Неуверенные шаги. Совсем неуверенные.
Знал я, знал прекрасно, что румын никак не мог выпутаться, ну никак не мог он выпутаться из капроновой петли, но сердце застучало с перебоями. Знал я, знал прекрасно, что этот седой усатый румын, даже если бы переплыл реку, не мог вот так старчески, так беспомощно, так неуверенно загребать листья ногами. Он подполз бы скрытно. Он порвал бы нас на куски…
Степаныч!
В стеганой телогрейке.
Морозило человека. Мятые шаровары, нечесаный волос.
Лисий нос, красный от возлияний. Как безумного мотыля, влекло Степаныча на яркий электрический свет. «Кто такие?» – прижал он руку к сердцу.
– Пленные, – не совсем понятно ответил Ботаник.
– Как пленные? Война началась?
Ботаник неохотно кивнул. Что-то ему во всем этом не нравилось.
Вечер.
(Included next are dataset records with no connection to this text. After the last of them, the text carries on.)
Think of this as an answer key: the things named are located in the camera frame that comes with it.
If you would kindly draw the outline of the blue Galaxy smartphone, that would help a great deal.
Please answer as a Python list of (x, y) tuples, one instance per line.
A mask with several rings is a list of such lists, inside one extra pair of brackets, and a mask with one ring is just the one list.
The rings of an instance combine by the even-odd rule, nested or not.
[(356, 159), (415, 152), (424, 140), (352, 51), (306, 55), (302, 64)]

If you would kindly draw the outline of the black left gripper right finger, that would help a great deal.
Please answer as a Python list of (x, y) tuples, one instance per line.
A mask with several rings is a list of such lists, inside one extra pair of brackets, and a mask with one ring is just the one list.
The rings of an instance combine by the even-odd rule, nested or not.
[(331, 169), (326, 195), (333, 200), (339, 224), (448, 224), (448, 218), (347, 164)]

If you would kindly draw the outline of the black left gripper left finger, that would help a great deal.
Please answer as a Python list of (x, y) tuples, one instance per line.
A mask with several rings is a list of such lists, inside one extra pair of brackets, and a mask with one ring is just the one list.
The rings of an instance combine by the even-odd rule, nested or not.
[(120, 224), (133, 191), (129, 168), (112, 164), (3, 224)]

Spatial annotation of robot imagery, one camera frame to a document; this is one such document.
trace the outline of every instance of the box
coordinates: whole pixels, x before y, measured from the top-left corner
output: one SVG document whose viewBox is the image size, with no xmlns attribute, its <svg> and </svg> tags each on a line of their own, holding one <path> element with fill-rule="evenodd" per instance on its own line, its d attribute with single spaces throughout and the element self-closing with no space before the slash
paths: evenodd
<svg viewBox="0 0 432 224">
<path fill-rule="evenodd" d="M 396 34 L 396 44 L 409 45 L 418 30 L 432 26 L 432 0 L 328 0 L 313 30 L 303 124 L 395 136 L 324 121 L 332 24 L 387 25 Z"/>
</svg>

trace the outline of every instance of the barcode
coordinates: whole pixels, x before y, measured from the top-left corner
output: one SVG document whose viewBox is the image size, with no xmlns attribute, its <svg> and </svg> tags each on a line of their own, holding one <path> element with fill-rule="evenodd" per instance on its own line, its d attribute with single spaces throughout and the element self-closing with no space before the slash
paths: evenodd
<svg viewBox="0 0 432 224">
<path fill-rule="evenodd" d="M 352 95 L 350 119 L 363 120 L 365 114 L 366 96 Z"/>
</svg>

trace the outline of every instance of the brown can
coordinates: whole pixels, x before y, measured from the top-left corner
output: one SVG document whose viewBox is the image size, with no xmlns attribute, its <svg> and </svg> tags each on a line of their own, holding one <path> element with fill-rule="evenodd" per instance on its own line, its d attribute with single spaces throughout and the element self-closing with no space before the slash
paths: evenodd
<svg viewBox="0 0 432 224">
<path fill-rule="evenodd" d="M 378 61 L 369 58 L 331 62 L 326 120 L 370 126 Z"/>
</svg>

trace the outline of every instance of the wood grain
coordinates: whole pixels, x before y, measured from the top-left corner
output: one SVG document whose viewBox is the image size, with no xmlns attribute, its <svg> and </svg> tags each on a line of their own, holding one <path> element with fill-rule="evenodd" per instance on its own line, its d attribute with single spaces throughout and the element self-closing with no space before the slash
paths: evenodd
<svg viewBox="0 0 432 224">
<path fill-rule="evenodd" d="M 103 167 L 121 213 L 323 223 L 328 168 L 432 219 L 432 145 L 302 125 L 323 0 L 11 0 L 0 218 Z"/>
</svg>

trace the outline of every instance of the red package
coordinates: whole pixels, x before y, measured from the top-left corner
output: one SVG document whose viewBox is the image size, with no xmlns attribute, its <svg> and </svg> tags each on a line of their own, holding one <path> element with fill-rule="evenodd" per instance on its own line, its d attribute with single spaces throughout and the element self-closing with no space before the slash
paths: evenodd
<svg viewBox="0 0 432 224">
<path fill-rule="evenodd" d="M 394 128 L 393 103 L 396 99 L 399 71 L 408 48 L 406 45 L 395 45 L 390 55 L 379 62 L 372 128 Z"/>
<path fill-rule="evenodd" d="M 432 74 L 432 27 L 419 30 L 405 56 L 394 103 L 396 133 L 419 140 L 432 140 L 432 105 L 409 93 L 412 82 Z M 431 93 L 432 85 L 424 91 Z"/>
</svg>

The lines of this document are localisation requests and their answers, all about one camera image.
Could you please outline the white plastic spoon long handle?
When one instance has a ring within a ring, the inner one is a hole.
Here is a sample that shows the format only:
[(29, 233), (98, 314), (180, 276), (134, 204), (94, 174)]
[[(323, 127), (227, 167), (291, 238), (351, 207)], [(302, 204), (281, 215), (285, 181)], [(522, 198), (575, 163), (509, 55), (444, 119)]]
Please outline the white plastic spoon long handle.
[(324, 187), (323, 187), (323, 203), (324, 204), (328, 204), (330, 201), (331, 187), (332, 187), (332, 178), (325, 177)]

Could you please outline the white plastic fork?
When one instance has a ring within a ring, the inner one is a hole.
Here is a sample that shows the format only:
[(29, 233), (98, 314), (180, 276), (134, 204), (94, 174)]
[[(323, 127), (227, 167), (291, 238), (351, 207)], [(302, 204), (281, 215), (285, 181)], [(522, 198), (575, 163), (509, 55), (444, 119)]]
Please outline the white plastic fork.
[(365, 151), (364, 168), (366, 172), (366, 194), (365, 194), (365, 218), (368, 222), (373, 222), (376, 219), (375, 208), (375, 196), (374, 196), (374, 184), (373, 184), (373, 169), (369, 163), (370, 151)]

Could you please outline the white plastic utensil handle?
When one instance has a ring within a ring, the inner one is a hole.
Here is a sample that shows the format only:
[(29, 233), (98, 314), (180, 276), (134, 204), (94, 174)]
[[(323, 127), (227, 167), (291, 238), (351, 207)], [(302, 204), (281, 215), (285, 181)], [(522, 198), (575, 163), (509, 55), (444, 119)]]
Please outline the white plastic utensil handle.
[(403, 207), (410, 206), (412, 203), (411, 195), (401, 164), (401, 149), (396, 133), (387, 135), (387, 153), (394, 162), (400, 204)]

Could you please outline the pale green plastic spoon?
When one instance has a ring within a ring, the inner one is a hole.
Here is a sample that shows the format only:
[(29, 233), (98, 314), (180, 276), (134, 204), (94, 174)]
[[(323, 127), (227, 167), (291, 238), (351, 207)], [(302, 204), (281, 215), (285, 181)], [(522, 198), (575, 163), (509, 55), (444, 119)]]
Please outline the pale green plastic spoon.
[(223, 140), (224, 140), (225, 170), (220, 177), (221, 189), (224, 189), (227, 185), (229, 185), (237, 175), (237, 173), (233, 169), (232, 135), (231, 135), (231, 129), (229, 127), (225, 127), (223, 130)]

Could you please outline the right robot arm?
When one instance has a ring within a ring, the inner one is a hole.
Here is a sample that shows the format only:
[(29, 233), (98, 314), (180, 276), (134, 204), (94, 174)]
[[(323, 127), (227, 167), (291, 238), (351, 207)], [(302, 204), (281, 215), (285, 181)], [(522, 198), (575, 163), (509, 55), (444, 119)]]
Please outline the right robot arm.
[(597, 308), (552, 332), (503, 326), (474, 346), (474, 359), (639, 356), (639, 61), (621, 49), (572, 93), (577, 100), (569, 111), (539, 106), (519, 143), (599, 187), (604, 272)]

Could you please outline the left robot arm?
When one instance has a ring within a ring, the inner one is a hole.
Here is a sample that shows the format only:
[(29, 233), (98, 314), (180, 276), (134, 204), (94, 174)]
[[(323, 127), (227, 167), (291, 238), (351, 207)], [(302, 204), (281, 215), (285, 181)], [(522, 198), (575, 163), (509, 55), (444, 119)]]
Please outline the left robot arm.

Любимые шахматы. Все лишние в бане на помывке. Степаныч не вовремя подвалил. Это ломало уже полюбившийся Ботанику порядок.
– Ключи потерял от погреба…
– Да сбей ты этот замок.
– Он новый…
– Тогда терпи.
«Мулт, падла, глотку порвем!»
Услышав такое, Степаныч замер.
Сперва он не поверил. Это в баньке орут? Не любят мыться?
– Ну да, – сказал Ботаник, облизнув губы.
– Это что, получается, и в баньке пленные?
– Ну да, – мелко покивал Ботаник.
– Да зачем нам столько?
– Будут картошку тебе копать.
– Да какая картошка? Выкопали уже.
– В последний раз, что ли? Будут еще, Степаныч, хорошие урожаи, – подал голос Врач. – Хочешь поговорить об этом?
– Нет, не хочу, – обескуражено ответил старик.
– И еще, Степаныч, ты не торопись. Война есть война. В погребе тоже пленные.
Хранитель Дома колхозника удрученно покачал головой. Вопли и брань, доносящиеся из баньки, ему не нравилась. Лежащие в траве люди ему не нравились. Он совершенно не хотел возиться с пленными. Собственно, и не собирался. Зачем ему какие-то неизвестные пленные? Это свободная территория. Мало ли что колхозников сейчас нет, Дом-то колхозника существует. И карабин в руках Архипа Борисыча не нравился Степанычу. Что такое в самом деле? На часок уснул, а ключи исчезли. Еще на часок уснул, а тут война, пленные.
– Тата!
Мы дружно повернули головы.
Из-за темной сосны выступил голый человек.
Меня мгновенно пробрало морозом. Кажется, я здорово недооценил румына. Нику Друяну всегда, наверное, недооценивали. Вид у него был неважнецкий, запястья ободраны в кровь, лицо исцарапано, но это был он.